Strong auto purchases lift retail sales; inflation stirring
By Lucia Mutikani
WASHINGTON – U.S. retail sales rebounded in September amid a surge in motor vehicle purchases and rise in discretionary spending, pointing to solid demand that reinforces expectations of an interest rate increase from the Federal Reserve in December.
Other data on Friday suggested a pickup in inflation, with producer prices rising broadly last month to record their biggest year-on-year increase since December 2014. The reports were the latest indication that the economy regained momentum in the third quarter after a lackluster first-half performance.
“Today’s data give the Fed a green light to raise interest rates by year-end. Retail numbers were solid and confirm that the economy is moving in what the Fed believes is an acceptable fashion,” said David Donabedian, chief investment officer at Atlantic Trust Private Wealth Management in Baltimore.
The Commerce Department said retail sales increased 0.6 percent after declining 0.2 percent in August. Sales were up 2.7 percent from a year ago.
Excluding automobiles, gasoline, building materials and food services, retail sales edged up 0.1 percent last month, reversing August’s 0.1 percent drop. These so-called core retail sales correspond most closely with the consumer spending component of gross domestic product.
Though the small gain in core retail sales last month suggests a moderation in consumer spending from the second quarter’s robust 4.3 percent annualized rate, economists said they expected consumption grew at around a still solid 2.8 percent pace in the third quarter.
“Overall, the details of the report are more positive than what the modest print on core sales suggests,” said Brittany Baumann, an economist at TD Securities in Toronto. “Together with healthy levels of consumer sentiment and continued improvement in labor market conditions, today’s report is enough to keep a December Fed rate hike firmly on the table.”
Economists had forecast overall retail sales increasing 0.6 percent and core sales advancing 0.4 percent last month.
The dollar rose against a basket of currencies on the data, while prices for U.S. government debt fell. U.S. stocks were trading higher, also boosted by better-than-expected quarterly profits from JPMorgan, Citigroup and Wells Fargo.
A second report from the University of Michigan showed consumer sentiment softened in early October amid uncertainty over the U.S. presidential election on Nov. 8, with the campaign taking a more acrimonious tone.
“It is likely that the uncertainty surrounding the presidential election had a negative impact, especially among lower-income consumers, and without that added uncertainty, the confidence measures may not have weakened,” the University of Michigan said in a statement.
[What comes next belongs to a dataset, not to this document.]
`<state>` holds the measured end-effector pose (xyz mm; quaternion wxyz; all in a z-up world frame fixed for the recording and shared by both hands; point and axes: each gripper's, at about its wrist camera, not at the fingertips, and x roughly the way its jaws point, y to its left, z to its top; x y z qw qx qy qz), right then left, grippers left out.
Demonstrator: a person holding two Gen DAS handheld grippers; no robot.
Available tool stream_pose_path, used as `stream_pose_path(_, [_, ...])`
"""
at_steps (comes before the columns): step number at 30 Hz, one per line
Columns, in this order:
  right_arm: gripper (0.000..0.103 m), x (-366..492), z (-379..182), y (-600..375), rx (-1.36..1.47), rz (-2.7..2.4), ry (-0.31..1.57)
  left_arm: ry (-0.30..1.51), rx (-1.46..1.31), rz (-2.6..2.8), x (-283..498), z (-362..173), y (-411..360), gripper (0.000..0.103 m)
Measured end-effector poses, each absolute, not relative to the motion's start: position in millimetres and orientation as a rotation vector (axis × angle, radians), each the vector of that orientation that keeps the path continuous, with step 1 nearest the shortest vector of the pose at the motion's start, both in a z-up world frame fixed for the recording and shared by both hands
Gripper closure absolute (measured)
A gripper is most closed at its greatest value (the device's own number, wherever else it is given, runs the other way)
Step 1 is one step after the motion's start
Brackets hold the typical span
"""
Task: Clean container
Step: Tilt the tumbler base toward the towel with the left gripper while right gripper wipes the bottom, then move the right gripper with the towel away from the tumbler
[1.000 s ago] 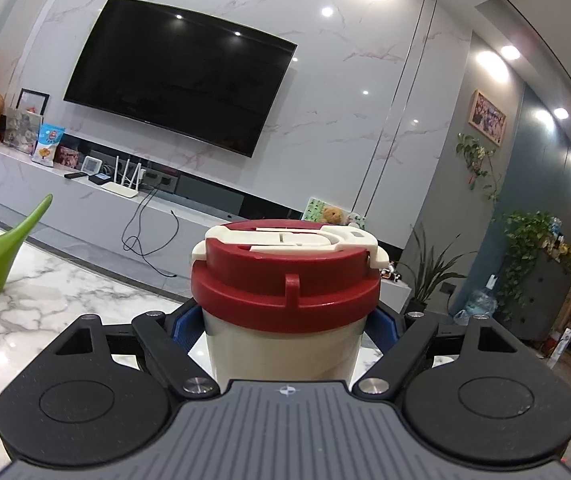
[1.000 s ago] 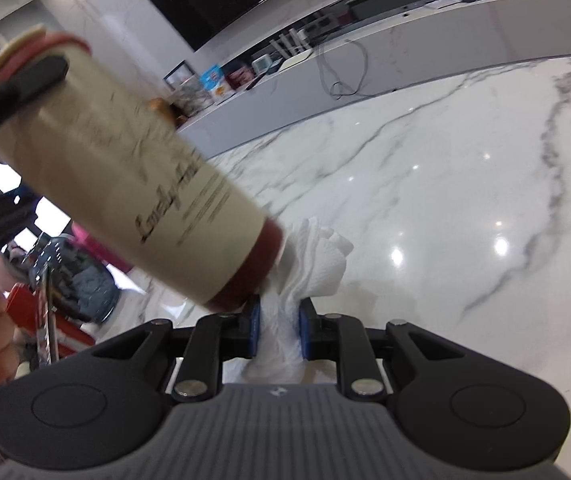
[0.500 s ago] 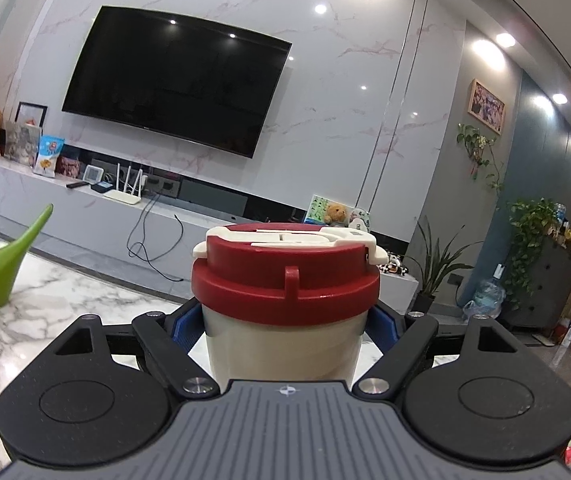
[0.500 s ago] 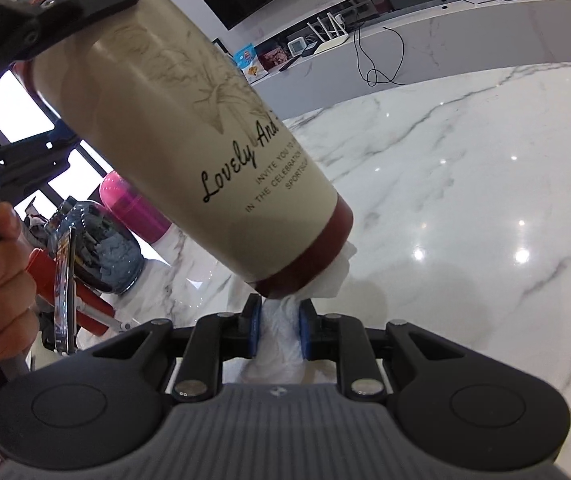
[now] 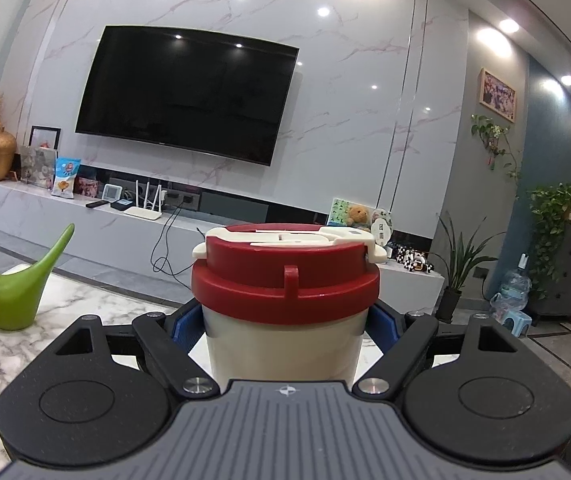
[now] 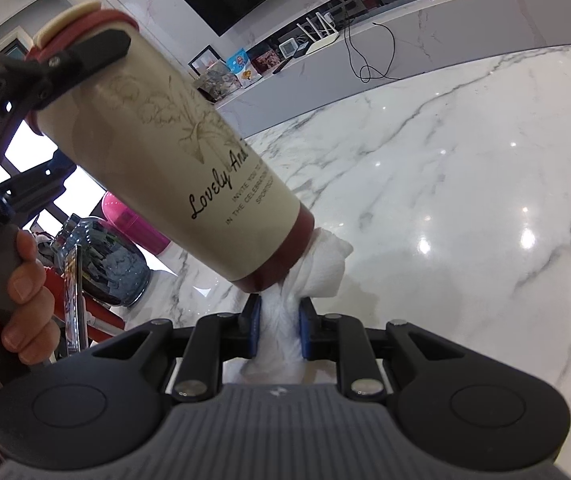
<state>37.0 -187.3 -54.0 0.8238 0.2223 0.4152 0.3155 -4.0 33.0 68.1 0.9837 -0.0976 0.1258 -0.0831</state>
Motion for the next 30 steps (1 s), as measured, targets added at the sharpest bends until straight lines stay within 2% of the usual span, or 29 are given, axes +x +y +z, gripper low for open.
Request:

Minutes of the Fed’s Sept. 20-21 policy meeting published on Wednesday showed several officials believed it would be appropriate to increase interest rates “relatively soon” if the economy continued to gain strength.
The U.S. central bank raised its benchmark overnight interest rate last December and has held it steady since, largely because of concerns over low inflation.
But inflation is steadily rising. In a third report, the Labor Department said its producer price index for final demand increased 0.3 percent last month after being unchanged in August. In the 12 months through September, the PPI jumped 0.7 percent, the biggest increase since December 2014. The PPI was flat in the 12 months through August.
A 0.7 percent increase in the cost of goods, including energy, accounted for more than three-quarters of the rise in final demand prices.
Producer prices are gaining as some of the drag from the dollar’s past surge starts to ease. The dollar rally appears to have peaked early this year and oil prices having pushed off multi-decade lows, which economists expect could allow inflation to gradually rise toward the Fed’s 2 percent target.
The retail sales report added to upbeat data on the labor market and manufacturing and services sector surveys that have suggested economic growth picked up in the third quarter.
Growth estimates for the third quarter are currently as high as a 2.6 percent rate. The economy grew at a 1.4 percent pace in the second quarter.
September’s retail sales were boosted by a 1.1 percent jump in auto sales. There were also strong increases in sales at furniture and building material stores. Online sales also rose, cutting into sales at the traditional department stores, which left receipts at clothing outlets flat.
Sales at restaurants and bars advanced 0.8 percent, the largest gain since February, and receipts at sporting goods and hobby stores surged 1.4 percent, pointing to strong discretionary spending.